**TO DO:** Retype the entries exactly; omit all pictures.

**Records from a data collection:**
※
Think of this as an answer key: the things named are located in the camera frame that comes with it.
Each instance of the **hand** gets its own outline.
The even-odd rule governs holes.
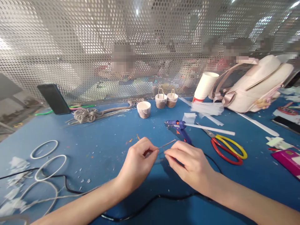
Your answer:
[[[143,137],[129,148],[124,165],[117,176],[128,192],[137,189],[148,176],[159,149],[148,138]]]
[[[170,167],[179,177],[196,191],[211,197],[217,184],[217,172],[209,165],[203,151],[185,142],[177,141],[171,149],[166,150],[165,156]]]

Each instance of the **red scissors handle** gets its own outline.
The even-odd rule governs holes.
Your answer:
[[[224,146],[222,146],[215,138],[212,138],[212,139],[211,139],[211,143],[212,143],[213,148],[216,150],[216,152],[218,153],[218,155],[222,157],[222,159],[226,160],[227,162],[229,162],[229,163],[231,163],[231,164],[233,164],[233,165],[238,165],[238,166],[240,166],[240,165],[243,164],[243,161],[242,161],[242,159],[241,159],[239,156],[237,156],[237,155],[234,154],[232,151],[230,151],[229,149],[227,149],[227,148],[225,148]],[[223,150],[225,150],[226,152],[228,152],[230,155],[234,156],[234,157],[238,160],[238,162],[235,162],[235,161],[232,161],[232,160],[226,158],[226,156],[223,155],[223,154],[220,152],[220,150],[218,149],[217,146],[219,146],[221,149],[223,149]]]

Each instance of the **green wire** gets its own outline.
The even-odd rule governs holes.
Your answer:
[[[90,106],[69,106],[69,108],[88,108],[88,107],[94,107],[94,106],[96,106],[96,105],[90,105]],[[37,114],[35,114],[35,116],[41,116],[41,115],[48,115],[48,114],[50,114],[50,113],[52,113],[53,112],[53,110],[50,110],[49,112],[45,112],[45,113],[37,113]]]

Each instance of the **backpack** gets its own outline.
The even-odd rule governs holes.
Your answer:
[[[253,66],[232,87],[224,88],[221,93],[221,87],[226,79],[245,63]],[[280,96],[277,90],[283,87],[283,82],[293,69],[291,64],[282,63],[274,55],[268,55],[261,60],[255,58],[240,60],[218,78],[208,97],[214,102],[222,101],[224,107],[239,113],[257,112],[268,108]]]

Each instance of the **scissors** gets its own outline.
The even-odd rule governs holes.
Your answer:
[[[246,159],[248,157],[246,151],[243,149],[242,146],[240,146],[238,143],[236,143],[235,141],[227,138],[227,137],[224,137],[224,136],[221,136],[219,134],[215,135],[213,134],[212,132],[208,131],[208,130],[205,130],[203,129],[208,136],[210,136],[212,139],[211,139],[211,143],[212,143],[212,146],[213,148],[215,149],[215,151],[218,153],[219,156],[222,157],[222,159],[226,160],[227,162],[233,164],[233,165],[242,165],[243,164],[243,161],[242,159]],[[223,144],[226,145],[227,148],[225,148],[224,146],[222,146],[216,139],[218,139],[219,141],[221,141]],[[223,139],[231,142],[232,144],[234,144],[235,146],[238,147],[239,150],[241,150],[241,152],[243,153],[243,155],[240,155],[239,153],[237,153],[226,141],[224,141]],[[226,152],[228,152],[229,154],[231,154],[233,157],[235,157],[238,162],[235,162],[235,161],[232,161],[230,159],[228,159],[226,156],[224,156],[220,150],[217,148],[217,146],[219,146],[221,149],[225,150]]]

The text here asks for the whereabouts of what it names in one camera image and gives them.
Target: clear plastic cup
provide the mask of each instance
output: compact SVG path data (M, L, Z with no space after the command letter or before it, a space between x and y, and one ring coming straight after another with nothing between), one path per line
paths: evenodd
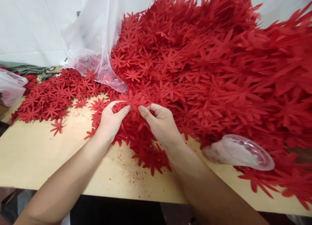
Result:
M234 134L227 134L222 140L204 147L202 153L213 163L246 166L262 171L275 167L272 157L262 147Z

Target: plastic bag
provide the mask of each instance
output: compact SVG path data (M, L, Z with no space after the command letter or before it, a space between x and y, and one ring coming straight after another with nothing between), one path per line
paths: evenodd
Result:
M110 53L121 33L123 3L123 0L87 0L75 22L61 32L67 47L65 66L83 76L87 69L94 70L98 82L120 93L125 93L127 86L114 73Z
M13 104L23 96L28 83L24 77L18 76L10 71L0 69L0 93L2 93L2 101L7 107L12 107Z

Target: wooden table
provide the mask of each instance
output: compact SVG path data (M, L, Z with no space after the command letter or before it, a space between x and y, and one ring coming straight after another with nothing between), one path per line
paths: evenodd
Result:
M13 113L24 99L2 117L9 123ZM53 136L50 132L54 121L35 121L26 124L14 123L0 138L0 186L38 190L65 161L67 161L87 140L86 132L91 130L91 115L88 107L70 109L64 118L62 134ZM205 163L255 210L296 214L312 217L295 197L285 198L268 189L275 199L268 197L260 188L251 190L250 182L239 179L234 168L213 164L206 160L198 143L190 139L188 145ZM132 159L133 151L125 143L112 146L88 184L84 194L127 198L135 200L187 203L175 174L163 169L163 175L137 165Z

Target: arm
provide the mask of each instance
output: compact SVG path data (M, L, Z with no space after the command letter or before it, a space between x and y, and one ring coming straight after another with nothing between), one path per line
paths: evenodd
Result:
M15 225L56 224L70 212L130 110L127 106L114 114L116 103L103 110L96 134L41 186Z
M142 117L164 147L185 196L202 224L268 223L224 183L182 139L170 110L140 106Z

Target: left hand
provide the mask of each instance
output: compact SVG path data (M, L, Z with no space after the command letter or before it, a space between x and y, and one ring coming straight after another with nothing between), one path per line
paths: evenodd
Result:
M109 138L110 142L114 140L122 120L126 117L131 108L131 106L128 105L114 114L112 109L118 102L125 101L113 101L102 111L101 123L95 134L96 136L105 136Z

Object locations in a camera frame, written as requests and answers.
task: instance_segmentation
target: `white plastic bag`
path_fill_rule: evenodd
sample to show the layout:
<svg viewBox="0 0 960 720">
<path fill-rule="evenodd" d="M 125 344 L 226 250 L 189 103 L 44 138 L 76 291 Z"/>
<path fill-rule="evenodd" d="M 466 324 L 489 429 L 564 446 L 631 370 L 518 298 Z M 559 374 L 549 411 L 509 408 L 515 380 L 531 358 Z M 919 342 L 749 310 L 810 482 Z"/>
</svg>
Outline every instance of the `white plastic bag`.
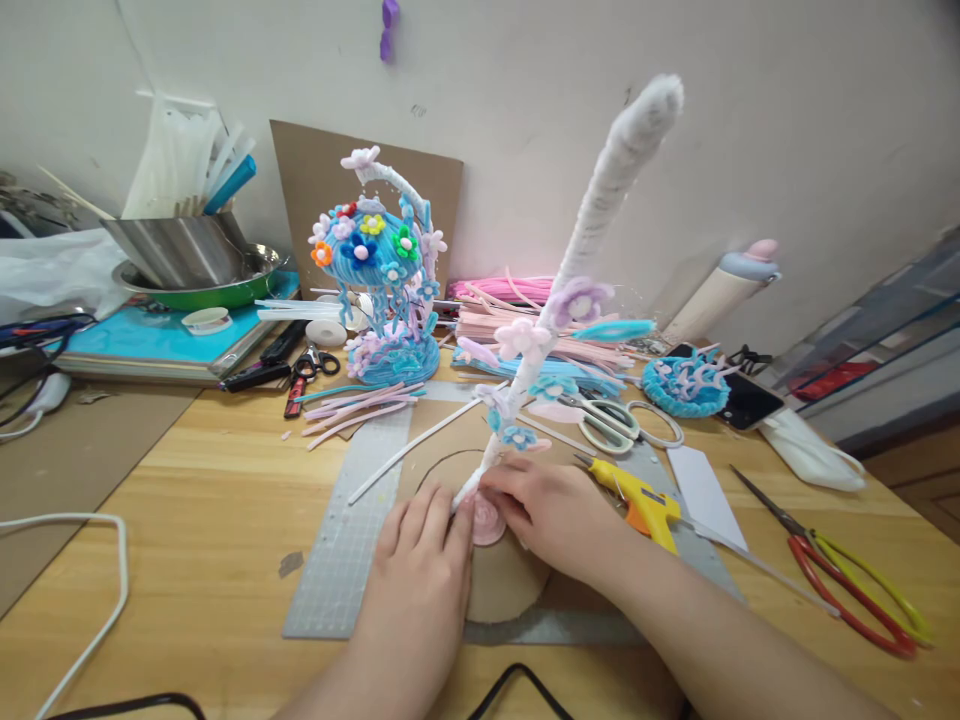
※
**RESPONSE FOR THIS EXERCISE:**
Think of this as an answer key: the things named are located in the camera frame that comes with it.
Each instance of the **hand** gets its own outline.
The even-odd rule governs holes.
Your answer:
[[[143,137],[129,148],[124,165],[117,176],[128,192],[137,189],[148,176],[159,149],[148,138]]]
[[[170,167],[179,177],[196,191],[211,197],[217,184],[217,172],[209,165],[203,151],[185,142],[177,141],[171,149],[166,150],[165,156]]]

Each instance of the **red scissors handle** gets its own outline.
The even-odd rule governs holes.
Your answer:
[[[224,146],[222,146],[215,138],[212,138],[212,139],[211,139],[211,143],[212,143],[213,148],[216,150],[216,152],[218,153],[218,155],[222,157],[222,159],[226,160],[227,162],[229,162],[229,163],[231,163],[231,164],[233,164],[233,165],[238,165],[238,166],[240,166],[240,165],[243,164],[243,161],[242,161],[242,159],[241,159],[239,156],[237,156],[237,155],[234,154],[232,151],[230,151],[229,149],[227,149],[227,148],[225,148]],[[223,150],[225,150],[226,152],[228,152],[230,155],[234,156],[234,157],[238,160],[238,162],[235,162],[235,161],[232,161],[232,160],[226,158],[226,156],[223,155],[223,154],[220,152],[220,150],[218,149],[217,146],[219,146],[221,149],[223,149]]]

Each instance of the **green wire** gets its own outline.
The even-odd rule governs holes.
Your answer:
[[[90,106],[69,106],[69,108],[88,108],[88,107],[94,107],[94,106],[96,106],[96,105],[90,105]],[[37,114],[35,114],[35,116],[41,116],[41,115],[48,115],[48,114],[50,114],[50,113],[52,113],[53,112],[53,110],[50,110],[49,112],[45,112],[45,113],[37,113]]]

Each instance of the **backpack** gets its own outline.
The even-odd rule governs holes.
Your answer:
[[[253,66],[232,87],[224,88],[221,93],[221,87],[226,79],[245,63]],[[280,96],[277,90],[283,87],[283,82],[293,69],[291,64],[282,63],[274,55],[268,55],[261,60],[255,58],[240,60],[218,78],[208,97],[214,102],[222,101],[224,107],[239,113],[257,112],[268,108]]]

Each instance of the **scissors** gets its own outline.
The even-odd rule governs holes.
Your answer:
[[[246,159],[248,157],[246,151],[243,149],[242,146],[240,146],[238,143],[236,143],[235,141],[227,138],[227,137],[224,137],[224,136],[221,136],[219,134],[215,135],[213,134],[212,132],[208,131],[208,130],[205,130],[203,129],[208,136],[210,136],[212,139],[211,139],[211,143],[212,143],[212,146],[213,148],[215,149],[215,151],[218,153],[219,156],[222,157],[222,159],[226,160],[227,162],[233,164],[233,165],[242,165],[243,164],[243,161],[242,159]],[[223,144],[226,145],[227,148],[225,148],[224,146],[222,146],[216,139],[218,139],[219,141],[221,141]],[[223,139],[231,142],[232,144],[234,144],[235,146],[238,147],[239,150],[241,150],[241,152],[243,153],[243,155],[240,155],[239,153],[237,153],[226,141],[224,141]],[[226,152],[228,152],[229,154],[231,154],[233,157],[235,157],[238,162],[235,162],[235,161],[232,161],[230,159],[228,159],[226,156],[224,156],[220,150],[217,148],[217,146],[219,146],[221,149],[225,150]]]

The text here asks for the whereabouts of what it names in one camera image and gives them.
Target: clear plastic cup
provide the mask of each instance
output: compact SVG path data (M, L, Z with no space after the command letter or before it, a space between x and y, and one ring coming straight after another with nothing between), one path per line
paths: evenodd
Result:
M234 134L227 134L222 140L204 147L202 153L213 163L246 166L262 171L275 167L272 157L262 147Z

Target: plastic bag
provide the mask of each instance
output: compact SVG path data (M, L, Z with no space after the command letter or before it, a space between x and y, and one ring coming straight after another with nothing between), one path per line
paths: evenodd
Result:
M110 53L121 33L123 3L123 0L87 0L75 22L61 32L67 47L65 66L83 76L87 69L94 70L98 82L120 93L125 93L127 86L114 73Z
M13 104L23 96L28 83L24 77L18 76L10 71L0 69L0 93L2 93L2 101L7 107L12 107Z

Target: wooden table
provide the mask of each instance
output: compact SVG path data (M, L, Z with no space after the command letter or before it, a space between x and y, and one ring coming straight after another with nothing between), one path per line
paths: evenodd
Result:
M13 113L24 99L2 117L9 123ZM53 136L50 132L54 121L35 121L26 124L14 123L0 138L0 186L38 190L65 161L67 161L87 140L86 132L91 130L91 115L88 107L70 109L64 118L62 134ZM205 163L255 210L296 214L312 217L295 197L285 198L268 189L275 199L268 197L260 188L251 190L250 182L239 179L234 168L213 164L206 160L198 143L190 139L188 145ZM132 159L133 151L125 143L112 146L88 184L84 194L127 198L135 200L187 203L175 174L163 169L163 175L137 165Z

Target: arm
provide the mask of each instance
output: compact SVG path data (M, L, Z with no space after the command letter or before it, a space between x and y, and one ring coming straight after another with nothing between), one path per line
paths: evenodd
Result:
M15 225L56 224L70 212L130 110L127 106L114 114L116 103L103 110L96 134L41 186Z
M142 117L164 147L185 196L202 224L268 223L224 183L182 139L170 110L140 106Z

Target: left hand
provide the mask of each instance
output: compact SVG path data (M, L, Z with no space after the command letter or before it, a space between x and y, and one ring coming straight after another with nothing between), one path per line
paths: evenodd
Result:
M109 138L110 142L114 140L122 120L126 117L131 108L131 106L128 105L114 114L112 109L118 102L125 101L113 101L102 111L101 123L95 134L96 136L105 136Z

Object locations in a camera frame, written as requests and answers.
task: instance_segmentation
target: `white plastic bag`
path_fill_rule: evenodd
sample to show the layout:
<svg viewBox="0 0 960 720">
<path fill-rule="evenodd" d="M 125 344 L 226 250 L 189 103 L 44 138 L 76 291 Z"/>
<path fill-rule="evenodd" d="M 466 324 L 489 429 L 564 446 L 631 370 L 518 298 Z M 559 374 L 549 411 L 509 408 L 515 380 L 531 358 Z M 919 342 L 749 310 L 810 482 Z"/>
</svg>
Outline every instance of the `white plastic bag`.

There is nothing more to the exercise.